In 132, exactly fifty episodes previously, her bedtime story was about a boy who turned into a tree.
I reviewed this episode to look for connections and..
Oh, boy.
So, first off, the boy's interest in science obviously reminded me of Carlos, right? But then the similarities stop there.
And start leading towards Cecil.
(The rest under the cut)
We now know that there was a time where Cecil's father was in the picture, although it may have been when Cecil was very, very young. The family dynamic in 132's story matches his exactly: a mother, a father, a sister, the youngest son.
My first thought was, "Well, this can't be a parallel to Cecil's family. They're far too loving, which doesn't match up with what we know of Cecil's mother at all." But then I looked closer.
The boy's parents are verbally insistent that they love him, to the point where it comes off as "I'm your parent so I have to love you, it's my job to do everything for you." Putting pressure, and a sense of guilt, on the child while never actually living up to their word.
"He knew he would never need his father to give his life for him. He just wanted his father to show concern for his health. He knew he would never need his mother to give away all of her belongings for him. He just wanted his mother to show interest in his curiosity." - 132, Bedtime Story
His parent's love is very idealistic, while not being one that they actually show or.. Possibly, feel. They don't show concern for his health, or value his interests. He's their son, but he's not anything more.
"My mom seems really proud of me too! She hid from me for three days! Like, the longest ever! And she’s covered all the mirrors in my house. I’m not sure why, but I think it must be because of pride. Being proud does all sorts of things… to a… um… to a person." - 33, Cassettes
Cecil's own experiences parallel this. He interprets her love through ideals, to fill the void of it in actuality. When you're a child, you think that a parent is supposed to be loving. They're supposed to care. When they don't, or they leave you alone in your house, or they ignore you, or they tell you not to cry after you've been injured because "you don't even exist," your brain doesn't know how to process it. Like he did with his memory loss in 182, Cecil tries to rationalize it. Mother abandoned me because she's proud, because she cares about me- because she's my mother and she has to.

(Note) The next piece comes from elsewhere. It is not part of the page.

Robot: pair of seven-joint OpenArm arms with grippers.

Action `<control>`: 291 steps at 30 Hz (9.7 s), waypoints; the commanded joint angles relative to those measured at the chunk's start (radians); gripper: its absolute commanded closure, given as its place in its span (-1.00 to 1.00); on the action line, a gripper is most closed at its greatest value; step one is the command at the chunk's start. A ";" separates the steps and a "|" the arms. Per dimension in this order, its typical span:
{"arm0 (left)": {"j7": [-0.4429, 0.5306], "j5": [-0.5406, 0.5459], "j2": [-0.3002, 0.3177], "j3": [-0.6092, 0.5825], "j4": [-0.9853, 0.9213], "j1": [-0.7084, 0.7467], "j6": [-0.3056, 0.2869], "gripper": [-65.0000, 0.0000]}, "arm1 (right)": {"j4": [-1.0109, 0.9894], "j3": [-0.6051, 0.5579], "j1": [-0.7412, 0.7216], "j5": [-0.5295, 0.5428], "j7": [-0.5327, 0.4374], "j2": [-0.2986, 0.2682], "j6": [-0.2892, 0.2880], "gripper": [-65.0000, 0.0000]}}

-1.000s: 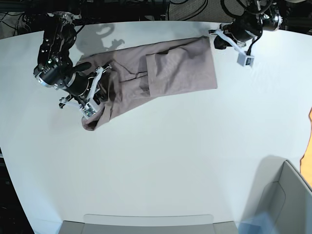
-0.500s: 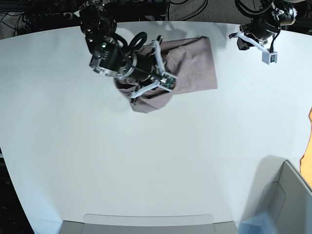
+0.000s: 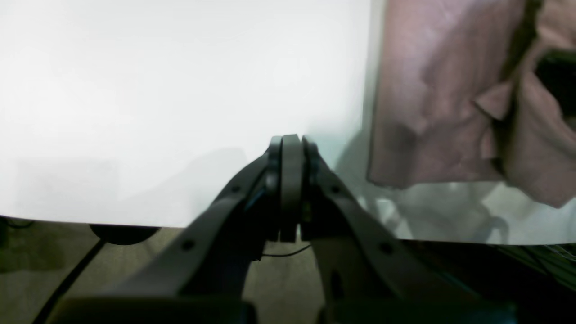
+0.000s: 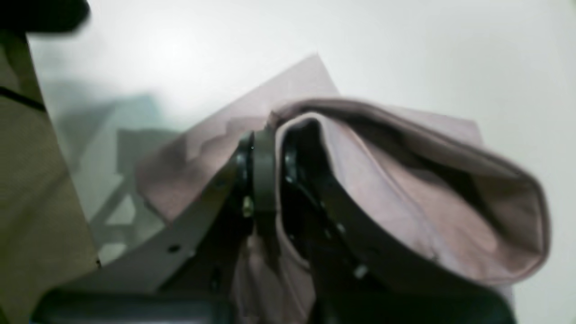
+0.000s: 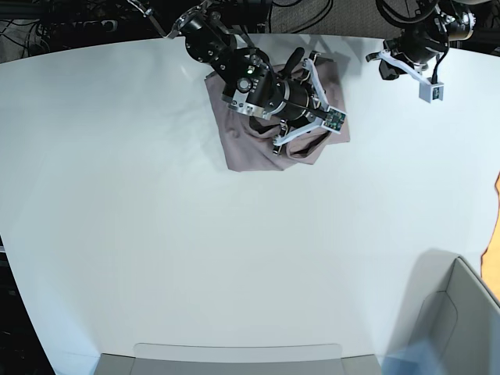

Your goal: Fold the T-shirt properly

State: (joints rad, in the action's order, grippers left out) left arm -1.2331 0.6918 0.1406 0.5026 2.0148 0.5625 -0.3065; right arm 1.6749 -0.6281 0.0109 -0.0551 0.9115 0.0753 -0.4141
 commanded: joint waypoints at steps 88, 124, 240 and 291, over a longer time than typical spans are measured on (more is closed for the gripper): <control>0.020 0.007 -0.017 0.012 0.013 0.000 -0.001 1.00 | -0.339 -0.295 -0.423 0.021 -0.269 0.080 0.004 1.00; 0.062 0.095 0.276 -0.718 -0.171 -0.261 0.023 1.00 | 0.098 0.161 -0.088 0.014 0.145 -0.377 -0.284 1.00; 0.477 -0.252 0.020 -0.138 0.008 0.469 0.172 1.00 | 0.393 0.770 0.976 0.022 -0.018 -0.656 -0.284 1.00; 0.961 -0.489 -0.006 -0.333 -1.655 -0.368 0.174 1.00 | -1.275 -0.358 0.045 0.013 -0.768 -0.426 0.228 1.00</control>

The boy's relationship with his sister parallels Cecil's as well.
"His sister would tell him, “I hate you, brother.” But their parents would instruct her to be nice and so she would say sarcastically, “I love you, brother. I would climb the tallest mountain for you." - 132, Bedtime Story
"He knew his sister really loved him. He knew he would never need his sister to climb a mountain for him. He just wanted his sister to believe him that mountains were real." - 132, Bedtime Story
As mentioned in Ghost Stories, Cecil has had a very difficult relationship with his sister.
"See, my mother disappeared when I was only 14. Abby had just started school, but she had to drop out to return home and raise me, and I thought that Mom would be back at any moment, like maybe she was away on business. Our out for a walk. Or just hiding.
But Mom did not come back, not for my entire childhood. And I was petulant and subversive, and Abby was reserved and controlling and she blamed me for having dropped out of school and I blamed her for just… not being Mom.
But in our adulthood, my mother did return home, sick and sorry to two children who barely spoke to each other in the morning." - Ghost Stories
Which would match up with the sister's animosity with him.
The difference here is that, out of the entire family, the boy knows that his sister actually loves him. And in Cecil's life, his sister is the only one he has made amends with. No matter how she treated him in the past, they are part of the same family once again. (As of 182, at least.)
Here, a direct parallel to Cecil is established. This boy's life mirrors his own.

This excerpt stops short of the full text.